When embarking on a weight loss journey, and calorie counting – understanding your maintenance calories is crucial. Maintenance calories represent the amount of energy required to maintain your current weight. By accurately determining this baseline, you can create a caloric deficit necessary for healthy and sustainable weight loss. If you are wanting to know how to work out your maintenance calories then keep reading!
What are Maintenance Calories?
Maintenance calories refer to the number of calories your body needs to sustain its current weight, assuming you have a relatively stable activity level. Basically, the number of calories your body needs to just stay alive. How wild is that? Your body is burning calories without you needing to do anything! Anyway, when Consuming this number of calories allows your body to meet its energy requirements without gaining or losing weight. If you want to lose weight, you must create a caloric deficit by consuming fewer calories than your maintenance level. Just a gentle reminder that if you are planning on embarking on a weight loss journey it is always recommended that you speak to a dietician or GP so they can best advise you based on your individual needs. You should never feel shame for wanting to lose weight however health first is always the motto of us all here at Soph-obsessed.
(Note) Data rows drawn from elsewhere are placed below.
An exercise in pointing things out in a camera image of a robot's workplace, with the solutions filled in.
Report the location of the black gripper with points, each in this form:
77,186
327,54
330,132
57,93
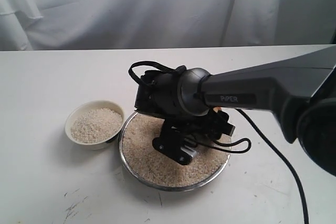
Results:
195,130

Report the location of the brown wooden cup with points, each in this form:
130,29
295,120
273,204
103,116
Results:
216,109

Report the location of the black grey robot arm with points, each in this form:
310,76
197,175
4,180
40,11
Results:
299,92

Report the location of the rice heap on plate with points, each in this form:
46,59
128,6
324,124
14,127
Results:
147,161

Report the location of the uncooked white rice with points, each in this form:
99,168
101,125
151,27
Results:
96,125

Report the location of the white ceramic bowl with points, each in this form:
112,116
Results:
85,108

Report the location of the large steel plate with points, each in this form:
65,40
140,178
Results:
123,155

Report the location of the white backdrop curtain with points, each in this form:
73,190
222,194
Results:
128,24

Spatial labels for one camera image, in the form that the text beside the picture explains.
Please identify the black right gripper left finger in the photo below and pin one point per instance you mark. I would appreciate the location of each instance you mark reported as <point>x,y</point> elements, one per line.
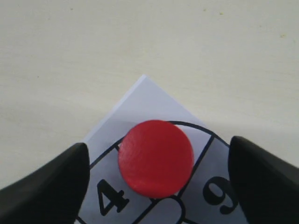
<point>53,194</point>

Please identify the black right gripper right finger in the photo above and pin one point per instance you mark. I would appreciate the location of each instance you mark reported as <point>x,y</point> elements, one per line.
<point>266,186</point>

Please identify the paper game board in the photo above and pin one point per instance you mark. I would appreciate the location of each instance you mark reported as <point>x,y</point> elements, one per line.
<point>206,198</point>

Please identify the red cylinder game piece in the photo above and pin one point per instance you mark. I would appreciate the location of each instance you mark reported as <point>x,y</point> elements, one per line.
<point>156,159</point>

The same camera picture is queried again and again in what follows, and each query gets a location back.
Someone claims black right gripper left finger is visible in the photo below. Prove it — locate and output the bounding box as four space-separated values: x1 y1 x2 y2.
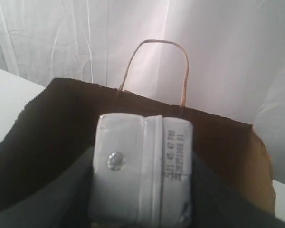
0 147 94 228

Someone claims white blue salt packet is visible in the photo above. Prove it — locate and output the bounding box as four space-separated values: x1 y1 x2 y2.
89 113 193 228

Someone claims brown paper bag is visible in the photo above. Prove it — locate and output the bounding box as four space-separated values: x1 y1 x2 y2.
0 39 276 228

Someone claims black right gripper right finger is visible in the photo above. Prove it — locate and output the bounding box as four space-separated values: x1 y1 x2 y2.
190 154 285 228

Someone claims white backdrop curtain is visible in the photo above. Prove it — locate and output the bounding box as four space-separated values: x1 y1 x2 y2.
0 0 285 183

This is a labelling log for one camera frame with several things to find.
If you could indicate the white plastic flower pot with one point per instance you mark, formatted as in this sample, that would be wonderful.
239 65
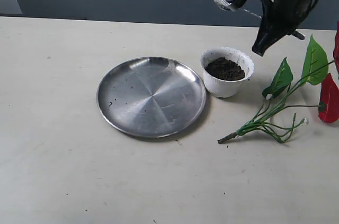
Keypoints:
225 88

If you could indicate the artificial plant with red flowers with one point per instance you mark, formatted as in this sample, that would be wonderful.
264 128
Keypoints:
315 71

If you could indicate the round stainless steel plate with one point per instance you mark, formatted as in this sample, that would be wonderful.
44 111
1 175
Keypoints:
151 97

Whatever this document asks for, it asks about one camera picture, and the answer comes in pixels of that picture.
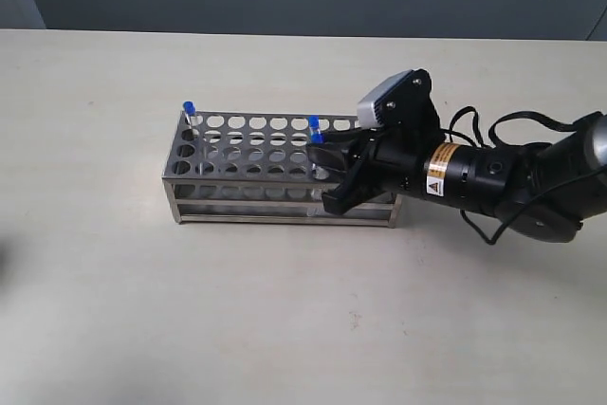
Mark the stainless steel test tube rack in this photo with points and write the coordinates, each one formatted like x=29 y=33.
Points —
x=252 y=168

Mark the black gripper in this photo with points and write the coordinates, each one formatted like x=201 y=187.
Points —
x=421 y=165

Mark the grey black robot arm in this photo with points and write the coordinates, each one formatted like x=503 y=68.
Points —
x=541 y=190

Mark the blue capped tube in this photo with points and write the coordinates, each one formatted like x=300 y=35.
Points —
x=317 y=138
x=314 y=125
x=318 y=174
x=191 y=118

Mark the blue capped tube back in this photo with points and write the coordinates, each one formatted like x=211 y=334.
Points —
x=314 y=125

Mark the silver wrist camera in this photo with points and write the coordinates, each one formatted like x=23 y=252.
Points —
x=398 y=100

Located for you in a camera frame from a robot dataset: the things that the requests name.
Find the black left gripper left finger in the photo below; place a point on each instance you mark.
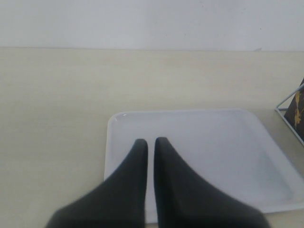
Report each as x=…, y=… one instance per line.
x=119, y=202

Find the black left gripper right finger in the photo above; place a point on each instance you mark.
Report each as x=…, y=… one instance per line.
x=186, y=200

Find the white wire book rack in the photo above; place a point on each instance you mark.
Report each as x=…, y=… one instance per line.
x=281, y=112

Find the dark brown thin book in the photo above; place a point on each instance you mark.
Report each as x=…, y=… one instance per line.
x=295, y=111

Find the white plastic tray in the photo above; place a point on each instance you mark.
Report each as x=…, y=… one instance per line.
x=230, y=148

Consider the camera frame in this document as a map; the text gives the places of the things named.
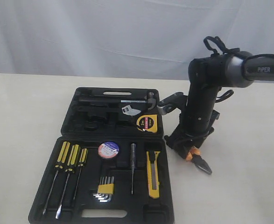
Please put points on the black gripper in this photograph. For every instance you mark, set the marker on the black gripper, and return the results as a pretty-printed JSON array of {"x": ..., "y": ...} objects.
[{"x": 193, "y": 129}]

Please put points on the orange black combination pliers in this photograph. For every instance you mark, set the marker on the orange black combination pliers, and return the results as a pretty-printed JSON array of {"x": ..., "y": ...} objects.
[{"x": 190, "y": 153}]

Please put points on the yellow 2m tape measure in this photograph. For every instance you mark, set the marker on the yellow 2m tape measure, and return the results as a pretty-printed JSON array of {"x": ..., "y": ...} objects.
[{"x": 148, "y": 123}]

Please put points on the yellow utility knife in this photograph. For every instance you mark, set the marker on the yellow utility knife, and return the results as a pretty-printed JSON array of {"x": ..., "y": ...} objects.
[{"x": 152, "y": 174}]

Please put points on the black electrical tape roll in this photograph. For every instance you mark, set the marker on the black electrical tape roll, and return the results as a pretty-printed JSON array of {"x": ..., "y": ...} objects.
[{"x": 108, "y": 150}]

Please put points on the black plastic tool case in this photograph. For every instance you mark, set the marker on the black plastic tool case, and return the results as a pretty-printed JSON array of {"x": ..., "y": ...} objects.
[{"x": 89, "y": 125}]

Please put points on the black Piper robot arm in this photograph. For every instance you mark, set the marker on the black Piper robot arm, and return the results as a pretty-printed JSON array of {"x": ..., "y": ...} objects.
[{"x": 207, "y": 76}]

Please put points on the clear tester screwdriver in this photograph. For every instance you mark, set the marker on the clear tester screwdriver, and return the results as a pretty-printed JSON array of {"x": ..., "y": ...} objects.
[{"x": 133, "y": 163}]

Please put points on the silver adjustable wrench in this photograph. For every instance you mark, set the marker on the silver adjustable wrench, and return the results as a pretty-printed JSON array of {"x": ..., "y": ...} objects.
[{"x": 128, "y": 110}]

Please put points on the hex key set yellow holder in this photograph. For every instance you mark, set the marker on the hex key set yellow holder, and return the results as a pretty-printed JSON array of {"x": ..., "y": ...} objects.
[{"x": 105, "y": 189}]

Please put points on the white backdrop curtain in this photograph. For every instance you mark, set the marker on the white backdrop curtain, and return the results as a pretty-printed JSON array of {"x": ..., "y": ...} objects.
[{"x": 126, "y": 38}]

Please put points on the small yellow black screwdriver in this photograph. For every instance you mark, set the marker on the small yellow black screwdriver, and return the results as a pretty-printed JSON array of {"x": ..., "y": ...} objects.
[{"x": 81, "y": 164}]

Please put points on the middle yellow black screwdriver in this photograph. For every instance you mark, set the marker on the middle yellow black screwdriver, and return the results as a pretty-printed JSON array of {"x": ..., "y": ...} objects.
[{"x": 70, "y": 169}]

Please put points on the large yellow black screwdriver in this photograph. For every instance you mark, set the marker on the large yellow black screwdriver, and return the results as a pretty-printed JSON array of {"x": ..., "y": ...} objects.
[{"x": 59, "y": 165}]

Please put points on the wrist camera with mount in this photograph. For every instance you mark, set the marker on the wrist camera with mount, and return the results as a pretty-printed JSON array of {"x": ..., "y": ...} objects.
[{"x": 175, "y": 101}]

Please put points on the claw hammer black handle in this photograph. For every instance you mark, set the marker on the claw hammer black handle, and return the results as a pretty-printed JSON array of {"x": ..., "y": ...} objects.
[{"x": 150, "y": 101}]

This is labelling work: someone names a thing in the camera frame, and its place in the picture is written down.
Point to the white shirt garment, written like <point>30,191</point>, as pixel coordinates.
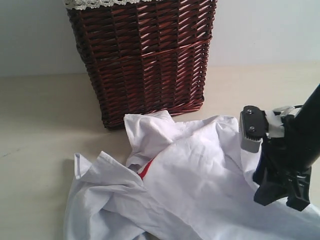
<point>182,181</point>

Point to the dark brown wicker basket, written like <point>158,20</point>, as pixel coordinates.
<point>145,57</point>

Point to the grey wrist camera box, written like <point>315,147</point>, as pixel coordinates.
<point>252,128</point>

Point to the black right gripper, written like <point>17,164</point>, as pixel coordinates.
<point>289,149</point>

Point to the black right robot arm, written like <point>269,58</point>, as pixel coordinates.
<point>312,104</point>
How To Calculate Your Maintenance Calories
The below formula will detail how you can calculate your maintenance calories. This calculation is designed as a guide and isn’t a one size fits all. As always you are always encouraged to do your own research.
Step 1: Calculate Basal Metabolic Rate (BMR)
The Basal Metabolic Rate (BMR) represents the number of calories your body needs to function at rest. To calculate your BMR, you can use the Harris-Benedict equation, which takes into account your gender, weight, height, and age:
For men: BMR = 88.362 + (13.397 × weight in kg) + (4.799 × height in cm) – (5.677 × age in years) For women: BMR = 447.593 + (9.247 × weight in kg) + (3.098 × height in cm) – (4.330 × age in years)
Step 2: Determine Total Daily Energy Expenditure (TDEE)
Once you have calculated your BMR, you need to factor in your daily activity level to determine your Total Daily Energy Expenditure (TDEE). The TDEE takes into account the calories burned through physical activity. The following activity multipliers can be used to estimate your TDEE:
Sedentary (little to no exercise): BMR × 1.2 Lightly active (light exercise or sports 1-3 days per week): BMR × 1.375 Moderately active (moderate exercise or sports 3-5 days per week): BMR × 1.55 Very active (hard exercise or sports 6-7 days per week): BMR × 1.725 Extra active (very hard exercise or a physical job, exercise twice per day, or training for a marathon): BMR × 1.9
Step 3: Adjust for Weight Loss
To lose weight, you need to create a caloric deficit. A safe and sustainable rate of weight loss is generally considered to be 0.5-1 kg (1-2 pounds) per week. To achieve this, you can subtract 10-20% of your TDEE from Step 2. This reduction ensures a gradual and manageable weight loss. Remember, it’s important not to excessively restrict calories, as this can have negative effects on your health and metabolism.
Personally, I am not a gym bunny and working out isn’t a huge priority on my list of things to do. I won’t lie I HATE it! I’d love to be a fan of the gym but alas it is not for me. For me I simply subtract 300-500 calories from my maintenance calories – even when I think I could reduce that figure down further I don’t. As I lose weight I check my maintenance calories as of course this will reduce I then adjust accordingly. It is incredibly tempting to go into starvation mode – DON”T – not only is that incredibly unhealthy it is simply unsustainable and you will set yourself up for failure. This often results in binge eating, over-consuming which then actually puts more weight on. Weight loss is a journey, not a sprint – you’ve got this.
Calculating your maintenance calories is a crucial step towards achieving your weight loss goals. By understanding your body’s energy needs, you can create a sustainable caloric deficit and embark on a healthy weight loss journey. It also means going forward you can adjust your lifestyle so you are only ever consuming what you need. Remember to consider your BMR, and activity level, and make gradual adjustments to your calorie intake for effective weight loss. Always prioritise balanced nutrition it’s no good eating loads of calories that are of no use to your body – you will still lose weight but you won’t feel good in the slightest!